睡眠不足は免疫力を下げるだけではなく、肥満の原因にもなる。そして、寝不足ではワクチンの効果も薄まってしまう…。それでも、あなたは睡眠を疎かにしますか?

体内時計の仕切りで免疫力は夜、養われる。

朝ぱちっと目を覚まし、朝食を食べた後に腸がぎゅるぎゅるっと動いてスッキリ快便。午前中バリバリ働いて、ランチを食べた後は一瞬まったり。退社後は適度な運動に勤しみ、夕食後にお風呂に入っていい感じの眠気に誘われさてオヤスミナサイ。そして翌朝ばちっと目を覚まし…。 これが、健康な人の一日のサイクル。多少のタイムラグがあるにしろ、人は大体こんなリズムで一日を過ごす。これが体内時計が刻むサーカディアンリズムと呼ばれるもの。 体温、血圧、ホルモン、自律神経バランス、ほぼすべての生体リズムは体内時計に従って刻まれている。

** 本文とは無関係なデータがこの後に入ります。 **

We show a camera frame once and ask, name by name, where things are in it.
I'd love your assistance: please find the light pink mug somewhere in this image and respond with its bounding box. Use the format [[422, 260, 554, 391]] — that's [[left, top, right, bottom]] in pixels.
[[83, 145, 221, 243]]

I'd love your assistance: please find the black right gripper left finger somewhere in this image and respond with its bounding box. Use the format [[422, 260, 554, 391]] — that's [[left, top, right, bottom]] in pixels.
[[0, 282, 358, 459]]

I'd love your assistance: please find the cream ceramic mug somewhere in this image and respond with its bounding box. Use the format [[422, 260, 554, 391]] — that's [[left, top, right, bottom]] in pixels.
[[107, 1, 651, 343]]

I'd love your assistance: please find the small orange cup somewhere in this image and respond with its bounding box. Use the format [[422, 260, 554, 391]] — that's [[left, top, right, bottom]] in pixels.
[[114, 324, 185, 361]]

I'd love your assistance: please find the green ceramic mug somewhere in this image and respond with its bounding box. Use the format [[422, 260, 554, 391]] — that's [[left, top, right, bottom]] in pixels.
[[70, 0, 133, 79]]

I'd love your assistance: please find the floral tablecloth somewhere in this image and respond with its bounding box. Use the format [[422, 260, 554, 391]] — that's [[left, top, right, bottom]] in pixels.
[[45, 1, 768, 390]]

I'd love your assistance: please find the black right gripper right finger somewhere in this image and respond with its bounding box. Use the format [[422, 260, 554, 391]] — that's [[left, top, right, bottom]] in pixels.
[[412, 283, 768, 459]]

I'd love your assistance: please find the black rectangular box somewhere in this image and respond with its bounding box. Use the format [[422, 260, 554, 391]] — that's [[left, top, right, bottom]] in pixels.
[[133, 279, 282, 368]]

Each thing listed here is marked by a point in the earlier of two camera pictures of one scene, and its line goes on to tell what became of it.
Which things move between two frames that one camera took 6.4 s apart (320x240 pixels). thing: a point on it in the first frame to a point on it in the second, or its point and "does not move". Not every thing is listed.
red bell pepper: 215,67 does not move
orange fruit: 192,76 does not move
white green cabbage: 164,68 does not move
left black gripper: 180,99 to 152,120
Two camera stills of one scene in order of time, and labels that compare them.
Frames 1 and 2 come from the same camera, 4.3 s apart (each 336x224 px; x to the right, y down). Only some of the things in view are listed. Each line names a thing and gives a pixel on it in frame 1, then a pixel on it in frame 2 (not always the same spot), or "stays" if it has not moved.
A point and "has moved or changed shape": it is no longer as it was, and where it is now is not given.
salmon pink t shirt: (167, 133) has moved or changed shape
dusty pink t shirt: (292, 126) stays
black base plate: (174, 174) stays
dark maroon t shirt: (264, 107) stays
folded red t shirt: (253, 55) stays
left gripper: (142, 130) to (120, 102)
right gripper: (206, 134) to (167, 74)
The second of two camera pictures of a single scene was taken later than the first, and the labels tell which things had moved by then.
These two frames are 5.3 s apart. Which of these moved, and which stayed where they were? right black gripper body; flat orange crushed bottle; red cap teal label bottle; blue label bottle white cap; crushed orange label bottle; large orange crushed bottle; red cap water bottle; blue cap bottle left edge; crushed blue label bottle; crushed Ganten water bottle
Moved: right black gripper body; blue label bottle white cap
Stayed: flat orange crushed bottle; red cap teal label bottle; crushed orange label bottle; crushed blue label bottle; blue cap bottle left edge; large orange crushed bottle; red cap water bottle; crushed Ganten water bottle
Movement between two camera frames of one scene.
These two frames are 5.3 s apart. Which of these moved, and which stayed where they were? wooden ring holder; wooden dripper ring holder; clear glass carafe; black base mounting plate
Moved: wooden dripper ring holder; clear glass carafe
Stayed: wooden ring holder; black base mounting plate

朝起きた時点で、このあたりで体温や血圧を上げ、このへんでホルモンを分泌させるというスケジュールが決定されるのだ。免疫も例外ではない。 「サーカディアンリズムでいうと、免疫に関わる白血球やリンパ球などの細胞は夜に作られることが分かっています」 と言うのは睡眠学のオーソリティ、宮崎総一郎先生。 「活動時間である日中は、いろいろ忙しいので修復や免疫に関するシステムケアは後回しになります。白血球やリンパ球の数が最大になるのは夜の10時過ぎ、カラダを修復する成長ホルモンは最も眠りが深くなる深夜です」 なぜ人は眠るのかという深淵な問いに未だ答えは出ていないが、「疲れたから寝る」という消極的な理由ではない。 夜の間にしっかりカラダを修復させコンディションを整えて、翌日の日中、元気に活動するためなのは間違いない。つまり、きちんと眠ることが免疫のボトムアップにつながるということ。これが基本。

メラトニンががんを抑制する?

では次に、寝ている間のホルモン分泌について見てみよう。 人は眠りにつくとその日の睡眠中、最も深い眠りに突入する。その後、浅い眠り→深い眠りを4~5サイクル繰り返して目覚めを迎える。 前述したように、最初の最も深い眠りのタイミングでどーんと分泌されるのが成長ホルモン。逆にどんどん眠りが浅くなる後半部分で尻上がりに分泌されるのが、体温や血糖値を上昇させるコルチゾール。そして、眠りの前半部分で増大し続けているのがメラトニンというホルモンだ。 「メラトニンは夜を感知しサーカディアンリズムを調整するホルモンで、朝の光を浴びてから14~16時間後に上昇し始めます。ただ、光に反応して分泌が抑制されるので、夜に明るい照明環境にいると寝つきが悪くなってしまうのです」 このメラトニン、がんの罹患率に関連している可能性が高いという。 「メラトニンには強力な抗酸化作用があるので、夜に明るい環境にいるとその分泌が抑制されてカラダの酸化が進み、がんや老化を早めるリスクが高まります。交代勤務者には日勤者に比べて乳がん、前立腺がん、大腸がんが多いことが報告されていて、これはメラトニン分泌が抑制されていることが関係していると考えられています」 これもまた、免疫力に関わる話。メラトニンが正常に分泌される環境を整えることは、がんのリスクを下げることにもつながるのだ。